By Brenda Ortega
MEA Voice Editor
During college, MEA member Anthony Pennock worried about whether he could ever be accepted as a gay man in the classroom. Now the sixth-year special education teacher is co-chair of MEA’s new LGBTQ Caucus.
Pennock believes in “the power of one.” One teacher. One counselor. One bus driver. One librarian. One accepting, caring adult in a school building can help an LGBTQ student feel safe.
However, “safe” isn’t the only goal for LGBTQ students, the Battle Creek Education Association president says. “We’re learning now they need to feel included. That’s about the curriculum piece—being seen in the literature, for example—but it’s also about activities, like are they able to go to prom with who they would like to go to prom with?”
The new caucus will provide guidance, resources, and support to MEA members who want to learn more and do better. It came about because a group of LGBT teachers and allies realized educators needed help to understand the struggles of students and staff who identify as LGBTQ.
Students who don’t feel included and supported tend to disengage and under-perform at school. “Sometimes it can lead to mental and emotional issues, as well as substance abuse, because they’re struggling to find out who they are,” Pennock said.
Where needed, members of the caucus might be willing to meet with district leadership in cases where lack of awareness leads to unsupportive culture, practices, and curriculum. Including diverse books and stories about LGBTQ people is not provocative, he said.
“It’s telling the story of other people. It’s human experience.”
With growing social justice awareness and activism happening nationally, and movement toward viewing identity through a lens of intersectionality, “We needed to come together to address the struggles that our students and our staff members had with their own inclusivity,” Pennock said.
Members of the caucus conducted their first training sessions—on inclusive classroom libraries and board policies—at July’s MEA Summer Conference, which was held virtually and at no cost this year. The sessions included giveaways of books for classroom libraries and professional development.
The sessions were well attended, he said. More recently, a caucus-facilitated, SCECH-eligible virtual book study around the title, Safe is Not Enough: Better Schools for LGBTQ Students, filled up in just a few days. The book study is organized by MEA’s Center for Leadership & Learning.
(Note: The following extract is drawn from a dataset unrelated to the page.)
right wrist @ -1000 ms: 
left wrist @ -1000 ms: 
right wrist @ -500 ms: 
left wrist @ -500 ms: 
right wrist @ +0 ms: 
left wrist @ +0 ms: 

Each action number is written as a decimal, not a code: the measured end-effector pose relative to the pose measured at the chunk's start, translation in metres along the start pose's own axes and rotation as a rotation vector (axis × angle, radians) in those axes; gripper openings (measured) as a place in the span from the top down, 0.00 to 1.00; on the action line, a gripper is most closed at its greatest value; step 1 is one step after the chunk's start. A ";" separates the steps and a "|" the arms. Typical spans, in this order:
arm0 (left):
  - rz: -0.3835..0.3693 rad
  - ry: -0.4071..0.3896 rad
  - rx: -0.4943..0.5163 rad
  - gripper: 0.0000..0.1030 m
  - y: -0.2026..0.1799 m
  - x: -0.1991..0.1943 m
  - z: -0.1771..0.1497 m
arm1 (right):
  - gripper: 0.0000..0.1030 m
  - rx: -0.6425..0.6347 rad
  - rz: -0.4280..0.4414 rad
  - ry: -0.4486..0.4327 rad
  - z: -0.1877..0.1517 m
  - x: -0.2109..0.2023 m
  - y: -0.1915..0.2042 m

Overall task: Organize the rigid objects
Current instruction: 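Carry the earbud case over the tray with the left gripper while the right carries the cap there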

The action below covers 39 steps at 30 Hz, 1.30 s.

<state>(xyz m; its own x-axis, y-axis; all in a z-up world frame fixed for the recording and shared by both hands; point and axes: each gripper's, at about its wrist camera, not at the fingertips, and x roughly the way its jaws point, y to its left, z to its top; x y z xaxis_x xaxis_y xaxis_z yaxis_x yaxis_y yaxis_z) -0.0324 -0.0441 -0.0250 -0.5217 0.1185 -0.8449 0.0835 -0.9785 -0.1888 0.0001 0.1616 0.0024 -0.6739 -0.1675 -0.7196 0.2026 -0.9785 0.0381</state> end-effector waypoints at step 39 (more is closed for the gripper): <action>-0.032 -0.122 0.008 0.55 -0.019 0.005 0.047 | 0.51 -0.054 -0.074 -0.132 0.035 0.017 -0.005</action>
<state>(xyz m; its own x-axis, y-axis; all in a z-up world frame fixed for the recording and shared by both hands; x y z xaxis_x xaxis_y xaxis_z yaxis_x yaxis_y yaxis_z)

“We think we’re being well received not only because it’s a hot-button issue, but because people genuinely want to help their kids and help each other, and having the knowledge is a good way to do it,” Pennock said.
Building membership is more difficult, he said, adding: “The pandemic has not helped.”
Membership is open to any MEA member or staff member, including aspiring educators and MEA-Retired. Annual membership costs $15 for the state-level caucus only, or $40 covers membership in both the MEA and NEA caucuses.